Les leviers de l’inclusion et de la durabilité

  1. Une gouvernance territoriale concertée :
    Créer des comités de pilotage locaux associant collectivités, hôteliers, commerçants, associations et autorités religieuses pour planifier les flux et protéger le foncier.
  2. Une économie locale intégrée :
    Favoriser l’approvisionnement local des hôtels, développer les filières horticoles, halieutiques et artisanales liées au tourisme, et créer des fonds communautaires alimentés par les recettes du secteur.
  3. La formation et l’entrepreneuriat :
    Former les jeunes et les femmes aux métiers du tourisme, du numérique, de l’écologie et de la culture.
  4. La préservation des valeurs sénégalaises :
    Protéger nos traditions, notre religion, nos modes de vie par des chartes éthiques du tourisme responsable.
  5. Une planification urbaine durable :
    Gérer les migrations internes liées au tourisme par une meilleure politique de logement, d’urbanisation, de mobilité et d’accès aux services.
  6. Mobilité démographique :

La gestion de la migration interne des populations sénégalaises, africaines et celles venues d’ailleurs vers des territoires à fort potentiel économique, tels que la Petite Côte, constitue aujourd’hui un enjeu stratégique pour le développement territorial. Les défis majeurs sont, la pression sur les infrastructures et les services sociaux de base, les déséquilibres fonciers, l’informalité économique et parfois des tensions autour de l’accès aux ressources. Une gestion inclusive et anticipatrice de ces flux migratoires peut transformer ces mouvements de population en levier durable de cohésion et de prospérité partagée sur la Petite Côte.

Le rôle de chaque acteur

  • L’État : planifie, régule et veille à la cohérence des politiques territoriales.
  • Les collectivités locales : ancrent la gouvernance et favorisent l’inclusion.
  • Le secteur privé : investit, forme et crée la valeur ajoutée locale.
  • Les investisseurs étrangers : apportent des capitaux responsables et des partenariats gagnant-gagnant.
  • Les organisations comme le CARE : jouent un rôle de médiation, de plaidoyer et de réflexion stratégique pour accompagner ce changement.

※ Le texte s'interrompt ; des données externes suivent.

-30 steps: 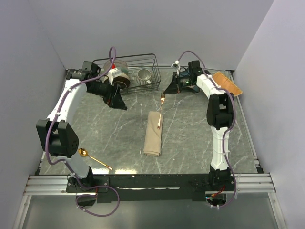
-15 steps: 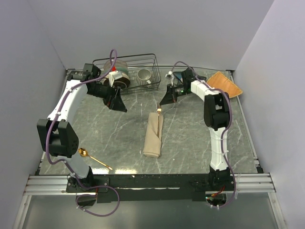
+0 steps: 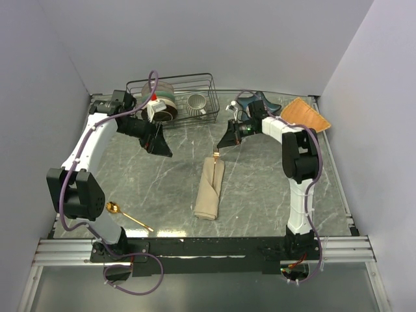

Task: Fold the napkin into a case and place the utensils inside
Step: Insert the fork into the folded napkin.

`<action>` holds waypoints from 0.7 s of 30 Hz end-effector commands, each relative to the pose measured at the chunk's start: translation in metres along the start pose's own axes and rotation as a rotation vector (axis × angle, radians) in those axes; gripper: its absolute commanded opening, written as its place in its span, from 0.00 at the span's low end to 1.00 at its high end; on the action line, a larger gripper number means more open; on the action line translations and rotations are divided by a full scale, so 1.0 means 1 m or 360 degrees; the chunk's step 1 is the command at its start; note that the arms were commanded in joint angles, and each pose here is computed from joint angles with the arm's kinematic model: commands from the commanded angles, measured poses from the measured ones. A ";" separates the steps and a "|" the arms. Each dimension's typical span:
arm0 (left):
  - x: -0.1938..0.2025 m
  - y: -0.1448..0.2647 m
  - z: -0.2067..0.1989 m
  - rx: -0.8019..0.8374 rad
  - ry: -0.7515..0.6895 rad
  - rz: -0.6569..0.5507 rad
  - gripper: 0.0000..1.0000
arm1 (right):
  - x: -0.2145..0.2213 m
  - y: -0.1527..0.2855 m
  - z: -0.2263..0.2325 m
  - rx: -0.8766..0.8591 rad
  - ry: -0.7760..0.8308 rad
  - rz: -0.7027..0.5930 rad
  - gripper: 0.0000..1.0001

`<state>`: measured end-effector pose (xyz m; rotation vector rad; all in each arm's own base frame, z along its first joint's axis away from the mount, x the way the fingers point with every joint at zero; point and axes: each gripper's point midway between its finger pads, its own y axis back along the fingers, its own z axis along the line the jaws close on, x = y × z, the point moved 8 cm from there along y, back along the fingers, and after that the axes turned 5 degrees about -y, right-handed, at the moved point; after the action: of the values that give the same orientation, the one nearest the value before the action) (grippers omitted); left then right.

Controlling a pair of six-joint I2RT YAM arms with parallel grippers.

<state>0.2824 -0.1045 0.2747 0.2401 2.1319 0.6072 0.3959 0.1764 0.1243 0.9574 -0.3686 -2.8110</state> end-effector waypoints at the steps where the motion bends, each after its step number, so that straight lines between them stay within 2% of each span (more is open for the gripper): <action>1: -0.001 0.006 -0.012 0.0015 -0.0051 -0.0046 0.99 | -0.030 0.008 0.030 -0.0072 0.0049 -0.0166 0.00; 21: 0.004 0.004 -0.011 0.0032 -0.0041 -0.0035 0.99 | 0.031 0.004 0.028 -0.0049 -0.0053 -0.0038 0.00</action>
<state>0.2770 -0.1037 0.2673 0.2547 2.1527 0.6092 0.3661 0.1722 0.1033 0.8129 -0.3596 -2.8806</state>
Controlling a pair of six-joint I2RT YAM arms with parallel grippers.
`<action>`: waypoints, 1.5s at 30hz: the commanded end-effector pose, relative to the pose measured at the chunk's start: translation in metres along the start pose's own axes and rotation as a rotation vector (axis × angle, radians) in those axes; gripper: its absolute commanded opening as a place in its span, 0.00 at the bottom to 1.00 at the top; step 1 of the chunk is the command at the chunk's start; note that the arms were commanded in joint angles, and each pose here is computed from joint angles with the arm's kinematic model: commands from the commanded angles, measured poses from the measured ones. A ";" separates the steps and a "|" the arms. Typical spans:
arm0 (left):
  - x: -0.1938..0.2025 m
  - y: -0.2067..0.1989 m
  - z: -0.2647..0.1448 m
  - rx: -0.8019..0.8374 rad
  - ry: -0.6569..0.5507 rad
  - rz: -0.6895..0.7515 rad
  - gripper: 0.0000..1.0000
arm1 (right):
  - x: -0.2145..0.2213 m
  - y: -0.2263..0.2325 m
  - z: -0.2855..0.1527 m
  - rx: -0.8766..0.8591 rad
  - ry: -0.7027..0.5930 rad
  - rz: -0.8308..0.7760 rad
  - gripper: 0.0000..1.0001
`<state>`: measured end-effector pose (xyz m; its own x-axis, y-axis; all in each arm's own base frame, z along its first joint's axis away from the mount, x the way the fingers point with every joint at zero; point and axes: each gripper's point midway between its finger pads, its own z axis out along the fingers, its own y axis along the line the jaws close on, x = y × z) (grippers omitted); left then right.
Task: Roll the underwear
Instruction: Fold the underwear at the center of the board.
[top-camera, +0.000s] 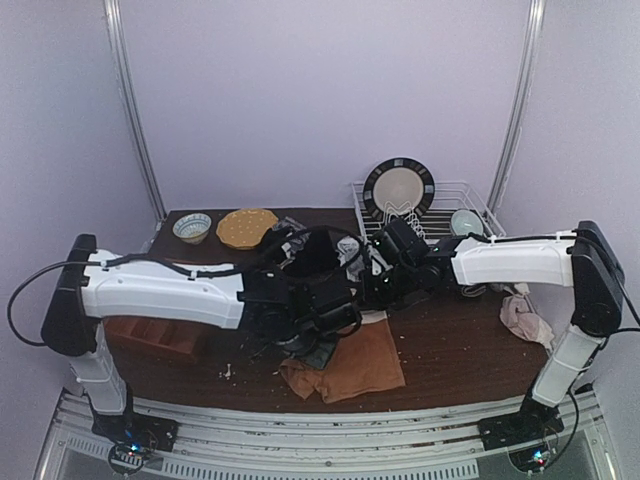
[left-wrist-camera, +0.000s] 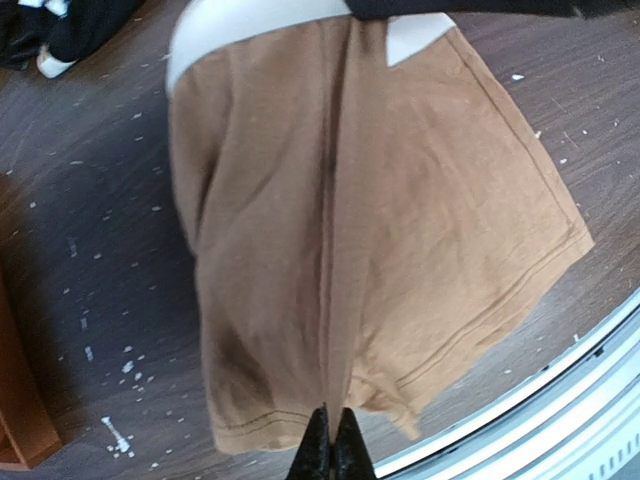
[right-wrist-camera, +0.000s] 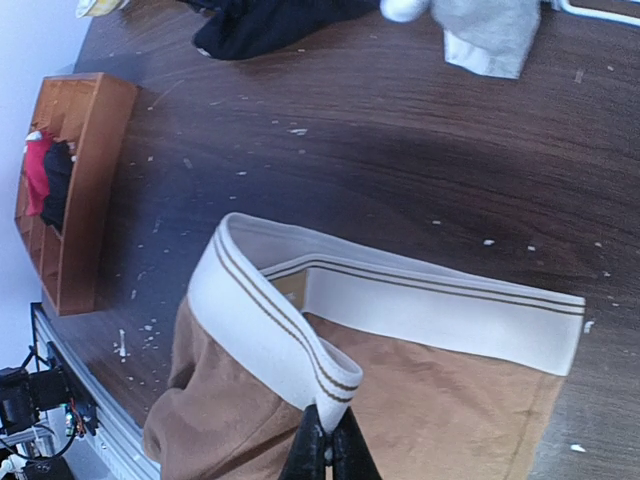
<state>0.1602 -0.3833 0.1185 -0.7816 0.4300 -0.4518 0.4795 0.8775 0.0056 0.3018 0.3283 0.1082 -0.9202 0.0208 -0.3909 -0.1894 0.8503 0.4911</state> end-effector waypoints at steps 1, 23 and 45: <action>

Conclusion : un territoire vivant et partagé

Mesdames, Messieurs,
le flux touristique et la mobilité démographique ne sont pas des menaces à contenir, mais des forces à orienter.
Un territoire qui attire, qui bouge, qui se transforme, est un territoire vivant.
Mais pour que ce mouvement soit porteur de prospérité durable, il faut que chaque acteur y trouve sa place — du visiteur au producteur, de l’investisseur à l’habitant.

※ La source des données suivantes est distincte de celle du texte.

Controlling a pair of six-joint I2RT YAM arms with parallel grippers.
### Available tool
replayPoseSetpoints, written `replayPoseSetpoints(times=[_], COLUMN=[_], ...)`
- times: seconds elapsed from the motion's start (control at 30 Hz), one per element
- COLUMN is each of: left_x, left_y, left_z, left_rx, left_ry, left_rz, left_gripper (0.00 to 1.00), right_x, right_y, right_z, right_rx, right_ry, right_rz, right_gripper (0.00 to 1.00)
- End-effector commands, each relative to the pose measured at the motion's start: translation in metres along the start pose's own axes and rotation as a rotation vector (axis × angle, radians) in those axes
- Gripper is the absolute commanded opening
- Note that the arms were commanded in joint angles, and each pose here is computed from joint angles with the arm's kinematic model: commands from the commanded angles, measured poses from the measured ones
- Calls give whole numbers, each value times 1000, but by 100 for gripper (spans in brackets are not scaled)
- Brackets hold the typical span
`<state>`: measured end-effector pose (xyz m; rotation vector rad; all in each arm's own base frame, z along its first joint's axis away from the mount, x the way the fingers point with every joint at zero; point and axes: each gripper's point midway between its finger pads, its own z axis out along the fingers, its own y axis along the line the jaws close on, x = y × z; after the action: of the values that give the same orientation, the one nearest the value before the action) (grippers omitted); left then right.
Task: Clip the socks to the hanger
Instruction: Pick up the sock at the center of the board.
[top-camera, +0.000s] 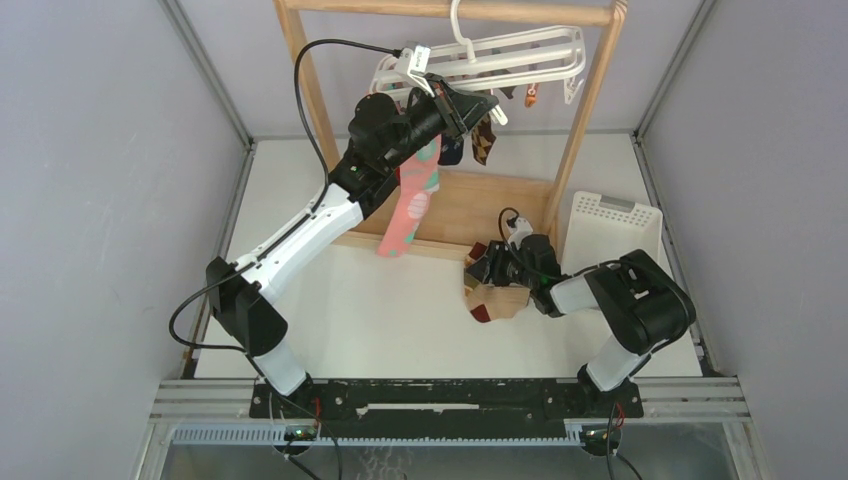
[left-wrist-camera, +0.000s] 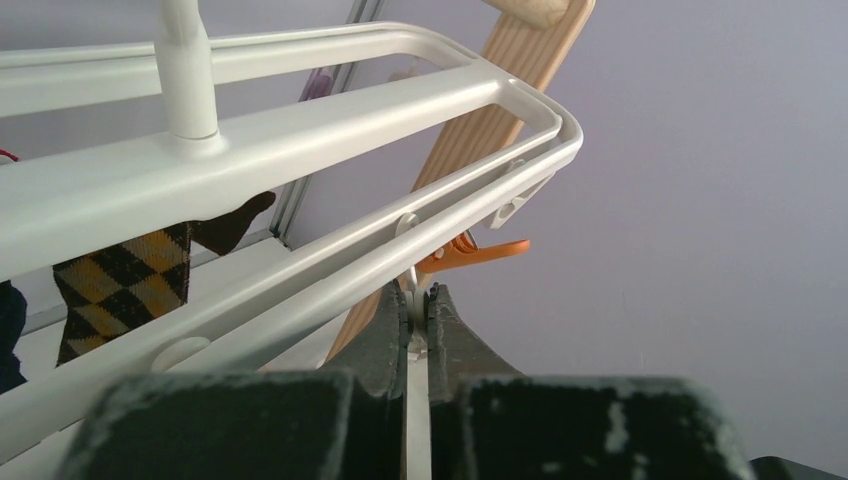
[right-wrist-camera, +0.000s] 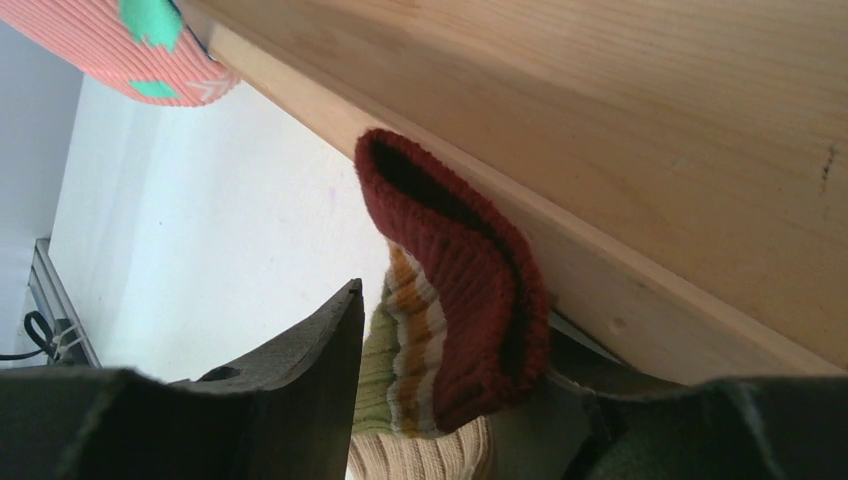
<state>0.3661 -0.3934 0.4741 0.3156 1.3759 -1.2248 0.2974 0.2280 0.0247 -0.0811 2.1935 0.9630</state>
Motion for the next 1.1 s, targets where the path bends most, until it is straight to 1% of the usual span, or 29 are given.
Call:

Le développement inclusif, c’est quand le progrès ne se mesure pas seulement en chiffres,
mais en valeur partagée, en dignité humaine et en fierté territoriale.

Je vous remercie de votre aimable attention.
Et je renouvelle, au nom du CARE, nos félicitations au Comité d’organisation et notre engagement à contribuer, avec tous les acteurs, à un développement harmonieux et durable de nos territoires.